After resetting frame counters, payload is shown on gateway traffic but not in application

Hello,

I am experiencing a strange issue. I have a Libelium Smart Agriculture sending every 2 minutes its payload to a registered Kerlink Wirnet Station gateway on TTN. It has been sending data without any problems for the last 5 months! It’s been registered to send data via OTAA.

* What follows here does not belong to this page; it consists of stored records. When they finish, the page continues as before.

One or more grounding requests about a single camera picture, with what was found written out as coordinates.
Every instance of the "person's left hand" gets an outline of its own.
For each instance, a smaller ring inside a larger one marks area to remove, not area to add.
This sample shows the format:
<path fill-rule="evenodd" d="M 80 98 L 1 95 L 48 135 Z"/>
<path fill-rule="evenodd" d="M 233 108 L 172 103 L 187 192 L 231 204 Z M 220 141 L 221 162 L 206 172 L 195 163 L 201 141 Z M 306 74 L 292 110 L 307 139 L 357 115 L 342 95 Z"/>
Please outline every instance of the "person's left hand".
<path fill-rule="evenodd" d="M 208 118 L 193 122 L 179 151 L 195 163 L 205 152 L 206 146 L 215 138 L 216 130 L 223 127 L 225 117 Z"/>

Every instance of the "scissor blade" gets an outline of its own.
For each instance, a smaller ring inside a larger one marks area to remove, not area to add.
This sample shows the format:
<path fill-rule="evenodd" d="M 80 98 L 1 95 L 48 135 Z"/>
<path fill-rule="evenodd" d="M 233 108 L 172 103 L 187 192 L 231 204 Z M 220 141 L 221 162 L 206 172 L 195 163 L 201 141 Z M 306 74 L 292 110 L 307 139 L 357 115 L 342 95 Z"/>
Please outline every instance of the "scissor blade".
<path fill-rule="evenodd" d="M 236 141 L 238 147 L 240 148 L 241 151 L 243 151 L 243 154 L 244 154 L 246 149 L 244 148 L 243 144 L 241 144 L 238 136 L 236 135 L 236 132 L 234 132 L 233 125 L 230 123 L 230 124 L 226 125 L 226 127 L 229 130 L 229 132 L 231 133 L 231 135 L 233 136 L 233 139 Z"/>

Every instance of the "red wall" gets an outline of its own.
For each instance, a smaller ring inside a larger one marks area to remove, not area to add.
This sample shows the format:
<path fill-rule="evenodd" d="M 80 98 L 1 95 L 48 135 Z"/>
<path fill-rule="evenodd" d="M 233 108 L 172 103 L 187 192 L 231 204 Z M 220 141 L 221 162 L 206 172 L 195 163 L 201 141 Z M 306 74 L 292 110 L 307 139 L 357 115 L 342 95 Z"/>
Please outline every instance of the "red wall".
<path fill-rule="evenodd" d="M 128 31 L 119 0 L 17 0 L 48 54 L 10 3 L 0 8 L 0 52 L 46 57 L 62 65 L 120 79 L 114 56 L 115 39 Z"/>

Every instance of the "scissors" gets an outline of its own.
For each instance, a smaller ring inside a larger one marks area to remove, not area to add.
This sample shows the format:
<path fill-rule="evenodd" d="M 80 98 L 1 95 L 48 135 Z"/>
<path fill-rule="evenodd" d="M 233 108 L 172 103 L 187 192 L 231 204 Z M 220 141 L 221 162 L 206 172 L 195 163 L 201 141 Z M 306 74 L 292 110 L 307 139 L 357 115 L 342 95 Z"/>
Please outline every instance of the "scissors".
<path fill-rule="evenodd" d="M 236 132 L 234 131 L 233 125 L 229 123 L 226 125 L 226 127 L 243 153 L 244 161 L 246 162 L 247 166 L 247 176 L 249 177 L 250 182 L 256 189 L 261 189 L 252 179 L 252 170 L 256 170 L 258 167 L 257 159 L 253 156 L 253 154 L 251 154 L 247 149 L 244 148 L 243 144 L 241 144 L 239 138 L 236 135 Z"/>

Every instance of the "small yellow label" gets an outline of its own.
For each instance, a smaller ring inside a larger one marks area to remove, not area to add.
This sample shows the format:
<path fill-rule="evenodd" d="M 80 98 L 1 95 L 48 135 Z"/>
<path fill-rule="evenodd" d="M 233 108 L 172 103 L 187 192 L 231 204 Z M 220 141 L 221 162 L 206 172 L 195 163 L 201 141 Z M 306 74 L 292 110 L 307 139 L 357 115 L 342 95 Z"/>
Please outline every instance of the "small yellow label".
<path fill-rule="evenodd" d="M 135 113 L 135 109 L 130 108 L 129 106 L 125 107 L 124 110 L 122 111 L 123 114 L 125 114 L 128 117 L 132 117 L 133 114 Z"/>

Today, I tried to add the Collos integration to the TTN application and after that I observed that I couldn’t see any data flow on the console. I reset the frames counter just to check if this is the problem. For a period of 30 minutes there was no gateway traffic too (monitor the gateway via console). After this period my device was again shown in the gateway traffic with the same Device Address as before. Until now, my device is sending data to the gateway but for some reason they are not forwarded to the application console.

Notes:

  • The device and gateway are located somewhere far away from me (around 40km). None of them has been restarted or reprogrammed.
  • The OTAA credentials have not changed and the device address remains the same as before.
  • First, I tried to reset the frame counter. Then, I removed the Collos integration.
  • In the gateway traffic there is no “drop” message in the trace section of the device. Everything seems to be normal!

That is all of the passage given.